* _WORK TO COMPLETE_: Filter the listing below, copying every line in which the word "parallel" appears.
___
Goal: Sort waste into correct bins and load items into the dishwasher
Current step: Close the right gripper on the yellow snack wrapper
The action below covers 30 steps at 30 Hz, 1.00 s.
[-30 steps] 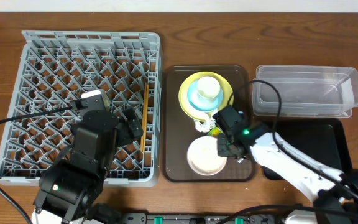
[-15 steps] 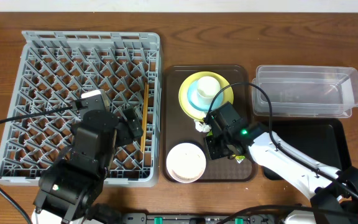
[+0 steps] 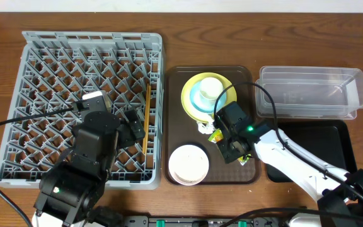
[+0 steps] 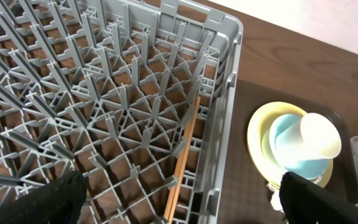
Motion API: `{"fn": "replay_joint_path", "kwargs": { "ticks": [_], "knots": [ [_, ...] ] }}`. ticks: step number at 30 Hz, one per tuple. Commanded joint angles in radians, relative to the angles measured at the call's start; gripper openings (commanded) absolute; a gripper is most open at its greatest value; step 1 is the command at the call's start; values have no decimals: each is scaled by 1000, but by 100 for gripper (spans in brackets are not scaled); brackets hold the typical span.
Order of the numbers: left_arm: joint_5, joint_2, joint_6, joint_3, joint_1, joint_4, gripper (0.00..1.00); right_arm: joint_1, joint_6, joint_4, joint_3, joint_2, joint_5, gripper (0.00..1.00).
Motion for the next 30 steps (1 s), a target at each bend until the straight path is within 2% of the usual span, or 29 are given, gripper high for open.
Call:
{"fn": "replay_joint_path", "kwargs": {
  "ticks": [1,8,21,22,26,30],
  "knots": [
    [-12,0,-1,6,4,-1,100,-11,-33,0,17,-8,71,23],
    [-12,0,-1,6,4,-1,100,-11,-32,13,-15,-8,128,20],
    [-12,0,-1,6,4,-1,100,-10,-32,185,-172,-8,128,22],
    [-12,0,-1,6,4,-1,100,-10,-32,185,-172,-8,128,23],
    [-12,0,-1,6,4,-1,100,-10,-32,183,-157,-9,129,43],
    [-12,0,-1,6,4,-1,100,-10,-32,142,-93,-29,129,46]
  ]
}}
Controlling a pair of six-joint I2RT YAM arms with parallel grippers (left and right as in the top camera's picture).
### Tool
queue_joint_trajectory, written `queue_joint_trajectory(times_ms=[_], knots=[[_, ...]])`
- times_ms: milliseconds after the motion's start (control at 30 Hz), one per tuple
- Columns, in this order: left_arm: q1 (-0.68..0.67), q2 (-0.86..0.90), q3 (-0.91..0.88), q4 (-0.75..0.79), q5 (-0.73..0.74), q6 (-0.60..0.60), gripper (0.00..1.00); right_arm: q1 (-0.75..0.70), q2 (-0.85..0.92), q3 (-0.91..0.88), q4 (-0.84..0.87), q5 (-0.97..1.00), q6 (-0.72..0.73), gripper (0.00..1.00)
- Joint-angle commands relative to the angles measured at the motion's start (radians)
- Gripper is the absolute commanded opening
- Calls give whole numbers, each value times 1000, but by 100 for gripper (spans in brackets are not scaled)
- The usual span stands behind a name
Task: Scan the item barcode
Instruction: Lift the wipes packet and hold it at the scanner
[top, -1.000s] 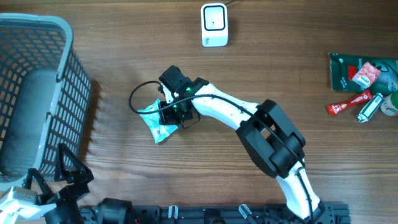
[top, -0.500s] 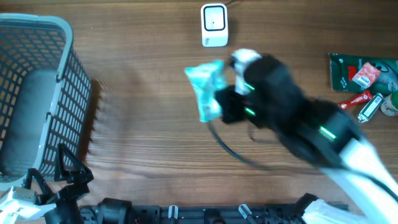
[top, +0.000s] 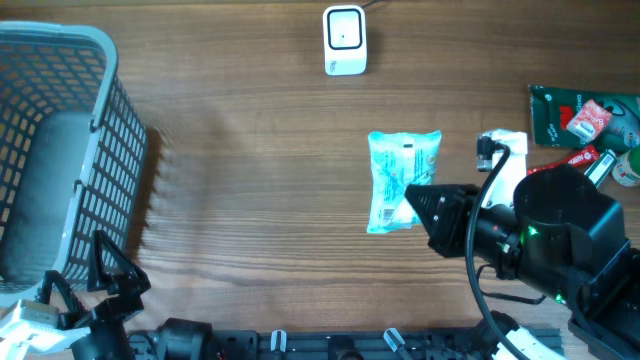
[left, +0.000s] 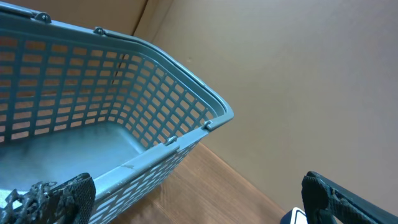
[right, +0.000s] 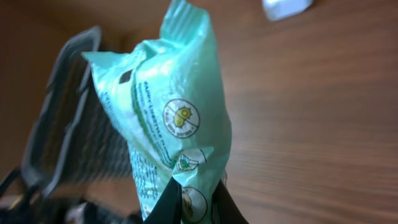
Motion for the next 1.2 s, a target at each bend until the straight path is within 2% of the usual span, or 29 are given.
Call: queue_joint_trajectory(times_ms=[0,33,67,100,133,267,333,367,533,633,733,800,1000,1067,1100,1167], knots=[[4,-1,2,2,-10,-3,100,0,61,-119,125,515,-81,4],[4,-1,2,2,-10,-3,100,0,94,-180,228,631,-148,4],[4,-1,2,2,-10,-3,100,0,152,-245,404,764,-301,5],[4,-1,2,2,-10,-3,100,0,264,-294,692,927,-529,5],[4,-1,2,2,-10,-3,100,-5,340,-298,860,976,-670,4],[4,-1,2,2,-10,-3,100,-59,740,-298,1684,828,-1448,4],[4,-1,2,2,-10,-3,100,-103,973,-294,2135,798,-1713,4],[4,-1,2,2,-10,-3,100,-120,1071,-285,2262,766,-1794,4],[4,-1,2,2,-10,-3,100,-149,1375,-152,2278,570,-1986,5],[4,-1,2,2,-10,-3,100,-154,1423,-70,2278,581,-2182,4],[4,-1,2,2,-10,-3,100,-161,1423,-53,2258,537,-2290,5],[4,-1,2,2,-10,-3,100,-180,1423,-53,2124,520,-2397,5],[4,-1,2,2,-10,-3,100,-175,1388,-53,2136,573,-2431,4],[4,-1,2,2,-10,-3,100,-180,1312,-53,2136,715,-2341,4],[4,-1,2,2,-10,-3,100,-192,1262,-53,2136,866,-2237,4],[4,-1,2,2,-10,-3,100,-246,1202,-53,2135,1213,-2133,4]])
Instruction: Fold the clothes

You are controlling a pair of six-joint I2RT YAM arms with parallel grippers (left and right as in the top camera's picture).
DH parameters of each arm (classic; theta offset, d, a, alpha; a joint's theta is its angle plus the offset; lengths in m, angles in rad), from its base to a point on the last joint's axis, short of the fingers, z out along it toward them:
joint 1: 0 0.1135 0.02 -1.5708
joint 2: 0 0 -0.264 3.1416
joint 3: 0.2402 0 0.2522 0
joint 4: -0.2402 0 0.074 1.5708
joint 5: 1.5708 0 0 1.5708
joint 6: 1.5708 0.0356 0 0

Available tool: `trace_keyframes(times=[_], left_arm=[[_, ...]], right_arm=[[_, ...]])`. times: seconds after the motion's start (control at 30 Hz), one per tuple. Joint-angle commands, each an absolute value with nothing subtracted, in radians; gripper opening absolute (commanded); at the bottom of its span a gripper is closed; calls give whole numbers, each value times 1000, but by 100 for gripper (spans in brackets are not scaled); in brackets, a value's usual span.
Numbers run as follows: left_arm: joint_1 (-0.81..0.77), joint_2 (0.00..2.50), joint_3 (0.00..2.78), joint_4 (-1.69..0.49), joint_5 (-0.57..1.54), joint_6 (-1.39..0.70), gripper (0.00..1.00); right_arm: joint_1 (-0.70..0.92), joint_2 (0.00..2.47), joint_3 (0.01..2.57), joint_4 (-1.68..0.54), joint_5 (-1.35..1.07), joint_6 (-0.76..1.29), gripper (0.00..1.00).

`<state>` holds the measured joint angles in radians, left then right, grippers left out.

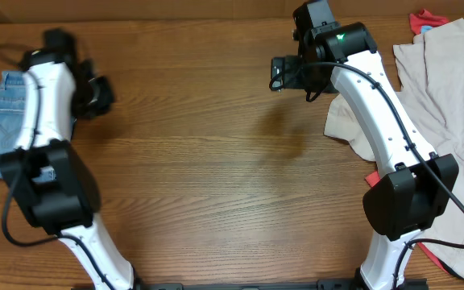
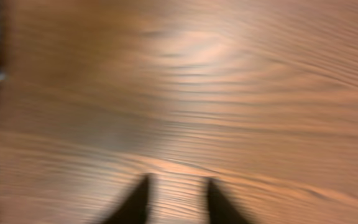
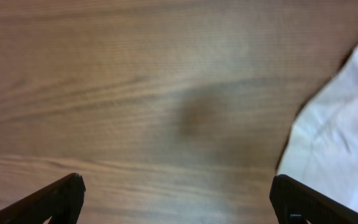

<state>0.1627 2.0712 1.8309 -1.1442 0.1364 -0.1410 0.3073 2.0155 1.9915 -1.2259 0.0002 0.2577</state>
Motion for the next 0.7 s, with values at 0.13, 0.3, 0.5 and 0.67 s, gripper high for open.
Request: trace_keyframes(times=[0.13, 0.3, 0.5, 0.67], left_arm=[[-39, 2017, 1855, -1156, 175, -75, 100], [-54, 2017, 1873, -1255, 173, -114, 100], [-2, 2011, 1964, -1464, 197, -78, 100], [16, 1925, 1987, -1550, 138, -61, 100]], right_arm=[[220, 2003, 2010, -1146, -23, 259, 100], [103, 2003, 2010, -1251, -57, 255, 100], [12, 1974, 2010, -1367, -64, 213, 100], [-7, 1917, 2006, -1437, -65, 183, 99]])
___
* _REPLY_:
Controlling a pair of six-joint I2RT YAM arms with parallel grippers (left and right as in the top camera's picture).
You are controlling a pair of six-joint I2RT YAM arms with parallel grippers (left and right as in the top camera's picture).

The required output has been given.